---------- DATASET

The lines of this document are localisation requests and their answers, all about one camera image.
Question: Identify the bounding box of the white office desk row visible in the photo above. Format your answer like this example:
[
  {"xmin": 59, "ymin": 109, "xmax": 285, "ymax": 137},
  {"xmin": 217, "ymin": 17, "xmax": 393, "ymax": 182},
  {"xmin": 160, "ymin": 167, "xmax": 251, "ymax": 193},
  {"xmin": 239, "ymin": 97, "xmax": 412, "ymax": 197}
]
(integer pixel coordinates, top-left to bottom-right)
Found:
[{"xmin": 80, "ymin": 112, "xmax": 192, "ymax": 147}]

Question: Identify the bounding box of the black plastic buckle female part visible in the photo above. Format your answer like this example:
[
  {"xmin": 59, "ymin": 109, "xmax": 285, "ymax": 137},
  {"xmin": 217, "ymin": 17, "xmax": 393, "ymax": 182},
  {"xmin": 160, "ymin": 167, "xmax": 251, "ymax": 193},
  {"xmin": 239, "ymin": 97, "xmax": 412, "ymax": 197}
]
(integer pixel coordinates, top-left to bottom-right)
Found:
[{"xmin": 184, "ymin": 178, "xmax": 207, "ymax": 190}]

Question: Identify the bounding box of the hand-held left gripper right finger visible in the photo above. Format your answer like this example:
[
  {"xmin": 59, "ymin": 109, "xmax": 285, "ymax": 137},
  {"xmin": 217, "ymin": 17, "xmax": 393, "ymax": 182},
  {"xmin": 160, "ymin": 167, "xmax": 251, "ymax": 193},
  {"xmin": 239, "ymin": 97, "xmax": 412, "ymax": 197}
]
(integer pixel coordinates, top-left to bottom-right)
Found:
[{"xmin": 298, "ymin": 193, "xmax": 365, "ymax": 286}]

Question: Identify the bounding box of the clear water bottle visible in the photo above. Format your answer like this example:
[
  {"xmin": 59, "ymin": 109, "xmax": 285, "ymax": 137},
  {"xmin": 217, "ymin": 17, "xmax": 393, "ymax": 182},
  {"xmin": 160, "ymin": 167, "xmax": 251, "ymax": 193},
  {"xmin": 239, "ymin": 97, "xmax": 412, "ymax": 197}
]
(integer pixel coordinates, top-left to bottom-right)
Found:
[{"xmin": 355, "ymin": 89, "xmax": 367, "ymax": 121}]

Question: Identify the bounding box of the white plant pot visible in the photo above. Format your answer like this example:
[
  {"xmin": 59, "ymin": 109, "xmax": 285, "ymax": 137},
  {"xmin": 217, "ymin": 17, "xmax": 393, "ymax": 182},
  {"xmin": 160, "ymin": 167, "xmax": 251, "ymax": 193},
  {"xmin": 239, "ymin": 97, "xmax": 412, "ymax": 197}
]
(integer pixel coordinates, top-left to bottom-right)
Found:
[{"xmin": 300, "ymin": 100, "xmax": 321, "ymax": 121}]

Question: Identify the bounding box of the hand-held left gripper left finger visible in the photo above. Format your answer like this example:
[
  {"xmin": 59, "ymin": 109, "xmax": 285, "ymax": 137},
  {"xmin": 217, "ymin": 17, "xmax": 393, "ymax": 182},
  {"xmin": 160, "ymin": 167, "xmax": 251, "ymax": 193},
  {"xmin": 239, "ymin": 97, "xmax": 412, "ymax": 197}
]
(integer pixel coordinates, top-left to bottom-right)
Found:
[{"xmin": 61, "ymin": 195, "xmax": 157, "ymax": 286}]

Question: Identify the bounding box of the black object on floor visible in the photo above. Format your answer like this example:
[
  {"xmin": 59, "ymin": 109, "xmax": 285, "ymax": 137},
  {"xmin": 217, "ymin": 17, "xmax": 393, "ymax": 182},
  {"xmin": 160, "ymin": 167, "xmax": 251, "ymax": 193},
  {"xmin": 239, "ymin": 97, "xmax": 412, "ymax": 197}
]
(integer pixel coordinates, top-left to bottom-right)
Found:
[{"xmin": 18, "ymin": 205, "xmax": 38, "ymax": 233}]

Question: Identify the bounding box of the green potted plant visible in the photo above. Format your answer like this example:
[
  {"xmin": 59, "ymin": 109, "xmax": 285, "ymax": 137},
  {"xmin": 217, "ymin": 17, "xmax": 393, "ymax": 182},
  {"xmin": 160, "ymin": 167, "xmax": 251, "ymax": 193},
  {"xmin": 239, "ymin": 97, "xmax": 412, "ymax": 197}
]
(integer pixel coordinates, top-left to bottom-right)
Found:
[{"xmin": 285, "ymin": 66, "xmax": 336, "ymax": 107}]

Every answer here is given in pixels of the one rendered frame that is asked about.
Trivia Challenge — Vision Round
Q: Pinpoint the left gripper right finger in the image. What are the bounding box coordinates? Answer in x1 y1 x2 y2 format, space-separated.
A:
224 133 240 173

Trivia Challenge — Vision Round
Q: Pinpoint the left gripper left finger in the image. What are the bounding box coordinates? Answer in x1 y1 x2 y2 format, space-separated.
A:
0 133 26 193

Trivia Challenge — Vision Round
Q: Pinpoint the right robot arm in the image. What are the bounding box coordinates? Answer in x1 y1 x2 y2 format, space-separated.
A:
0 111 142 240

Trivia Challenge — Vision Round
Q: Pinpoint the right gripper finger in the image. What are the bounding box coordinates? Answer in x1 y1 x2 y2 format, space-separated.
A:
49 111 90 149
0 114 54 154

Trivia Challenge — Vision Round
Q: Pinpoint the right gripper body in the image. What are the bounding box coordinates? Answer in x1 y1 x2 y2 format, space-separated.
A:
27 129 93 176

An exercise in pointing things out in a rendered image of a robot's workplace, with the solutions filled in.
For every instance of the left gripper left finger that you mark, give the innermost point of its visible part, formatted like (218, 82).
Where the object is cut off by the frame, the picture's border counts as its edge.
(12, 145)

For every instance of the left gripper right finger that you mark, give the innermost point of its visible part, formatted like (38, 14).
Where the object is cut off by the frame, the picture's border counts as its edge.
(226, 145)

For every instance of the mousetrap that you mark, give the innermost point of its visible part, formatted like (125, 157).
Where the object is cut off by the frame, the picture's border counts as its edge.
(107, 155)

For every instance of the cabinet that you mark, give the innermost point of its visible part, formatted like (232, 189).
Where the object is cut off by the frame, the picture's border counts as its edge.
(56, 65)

--------------------

- [INSTRUCTIONS FOR THE TASK]: For this exercise, output the entries above exactly as written.

- [TASK RESPONSE]:
The lines of this document are localisation requests and their answers, all about one camera image.
Question: Identify the bounding box of the white office desk row visible in the photo above. Format your answer like this example:
[
  {"xmin": 59, "ymin": 109, "xmax": 285, "ymax": 137},
  {"xmin": 217, "ymin": 17, "xmax": 393, "ymax": 182},
  {"xmin": 160, "ymin": 167, "xmax": 251, "ymax": 193},
  {"xmin": 239, "ymin": 97, "xmax": 412, "ymax": 197}
]
(integer pixel coordinates, top-left to bottom-right)
Found:
[{"xmin": 80, "ymin": 112, "xmax": 192, "ymax": 147}]

Question: Identify the bounding box of the black plastic buckle female part visible in the photo above. Format your answer like this example:
[
  {"xmin": 59, "ymin": 109, "xmax": 285, "ymax": 137},
  {"xmin": 217, "ymin": 17, "xmax": 393, "ymax": 182},
  {"xmin": 160, "ymin": 167, "xmax": 251, "ymax": 193},
  {"xmin": 239, "ymin": 97, "xmax": 412, "ymax": 197}
]
(integer pixel coordinates, top-left to bottom-right)
Found:
[{"xmin": 184, "ymin": 178, "xmax": 207, "ymax": 190}]

Question: Identify the bounding box of the hand-held left gripper right finger visible in the photo above. Format your answer like this example:
[
  {"xmin": 59, "ymin": 109, "xmax": 285, "ymax": 137},
  {"xmin": 217, "ymin": 17, "xmax": 393, "ymax": 182},
  {"xmin": 160, "ymin": 167, "xmax": 251, "ymax": 193},
  {"xmin": 239, "ymin": 97, "xmax": 412, "ymax": 197}
]
(integer pixel coordinates, top-left to bottom-right)
Found:
[{"xmin": 298, "ymin": 193, "xmax": 365, "ymax": 286}]

Question: Identify the bounding box of the clear water bottle visible in the photo above. Format your answer like this example:
[
  {"xmin": 59, "ymin": 109, "xmax": 285, "ymax": 137},
  {"xmin": 217, "ymin": 17, "xmax": 393, "ymax": 182},
  {"xmin": 160, "ymin": 167, "xmax": 251, "ymax": 193},
  {"xmin": 239, "ymin": 97, "xmax": 412, "ymax": 197}
]
(integer pixel coordinates, top-left to bottom-right)
Found:
[{"xmin": 355, "ymin": 89, "xmax": 367, "ymax": 121}]

Question: Identify the bounding box of the white plant pot visible in the photo above. Format your answer like this example:
[
  {"xmin": 59, "ymin": 109, "xmax": 285, "ymax": 137},
  {"xmin": 217, "ymin": 17, "xmax": 393, "ymax": 182},
  {"xmin": 160, "ymin": 167, "xmax": 251, "ymax": 193},
  {"xmin": 239, "ymin": 97, "xmax": 412, "ymax": 197}
]
(integer pixel coordinates, top-left to bottom-right)
Found:
[{"xmin": 300, "ymin": 100, "xmax": 321, "ymax": 121}]

Question: Identify the bounding box of the hand-held left gripper left finger visible in the photo above. Format your answer like this example:
[
  {"xmin": 59, "ymin": 109, "xmax": 285, "ymax": 137},
  {"xmin": 217, "ymin": 17, "xmax": 393, "ymax": 182},
  {"xmin": 160, "ymin": 167, "xmax": 251, "ymax": 193},
  {"xmin": 239, "ymin": 97, "xmax": 412, "ymax": 197}
]
(integer pixel coordinates, top-left to bottom-right)
Found:
[{"xmin": 61, "ymin": 195, "xmax": 157, "ymax": 286}]

Question: Identify the bounding box of the black object on floor visible in the photo above. Format your answer like this example:
[
  {"xmin": 59, "ymin": 109, "xmax": 285, "ymax": 137},
  {"xmin": 217, "ymin": 17, "xmax": 393, "ymax": 182},
  {"xmin": 160, "ymin": 167, "xmax": 251, "ymax": 193},
  {"xmin": 239, "ymin": 97, "xmax": 412, "ymax": 197}
]
(integer pixel coordinates, top-left to bottom-right)
Found:
[{"xmin": 18, "ymin": 205, "xmax": 38, "ymax": 233}]

Question: Identify the bounding box of the green potted plant visible in the photo above. Format your answer like this example:
[
  {"xmin": 59, "ymin": 109, "xmax": 285, "ymax": 137},
  {"xmin": 217, "ymin": 17, "xmax": 393, "ymax": 182},
  {"xmin": 160, "ymin": 167, "xmax": 251, "ymax": 193},
  {"xmin": 239, "ymin": 97, "xmax": 412, "ymax": 197}
]
(integer pixel coordinates, top-left to bottom-right)
Found:
[{"xmin": 285, "ymin": 66, "xmax": 336, "ymax": 107}]

Every answer here is given in pixels of the one rendered frame that is asked about.
Trivia Challenge — Vision Round
Q: Pinpoint the left gripper right finger in the image. What are the bounding box coordinates? Answer in x1 y1 x2 y2 format, space-separated.
A:
224 133 240 173

Trivia Challenge — Vision Round
Q: Pinpoint the left gripper left finger in the image. What are the bounding box coordinates? Answer in x1 y1 x2 y2 format, space-separated.
A:
0 133 26 193

Trivia Challenge — Vision Round
Q: Pinpoint the right robot arm in the image. What are the bounding box coordinates? Answer in x1 y1 x2 y2 format, space-separated.
A:
0 111 142 240

Trivia Challenge — Vision Round
Q: Pinpoint the right gripper finger in the image. What are the bounding box coordinates? Answer in x1 y1 x2 y2 format, space-separated.
A:
49 111 90 149
0 114 54 154

Trivia Challenge — Vision Round
Q: Pinpoint the right gripper body in the image. What are the bounding box coordinates? Answer in x1 y1 x2 y2 format, space-separated.
A:
27 129 93 176

An exercise in pointing things out in a rendered image of a robot's workplace, with the solutions filled in.
For every instance of the left gripper left finger that you mark, give the innermost point of its visible part, formatted like (218, 82).
Where the object is cut off by the frame, the picture's border counts as its edge.
(12, 145)

For every instance of the left gripper right finger that you mark, give the innermost point of its visible part, formatted like (38, 14).
Where the object is cut off by the frame, the picture's border counts as its edge.
(226, 145)

For every instance of the mousetrap that you mark, give the innermost point of its visible part, formatted like (125, 157).
Where the object is cut off by the frame, the picture's border counts as its edge.
(107, 155)

For every instance of the cabinet that you mark, give the innermost point of its visible part, formatted like (232, 189).
Where the object is cut off by the frame, the picture's border counts as its edge.
(56, 65)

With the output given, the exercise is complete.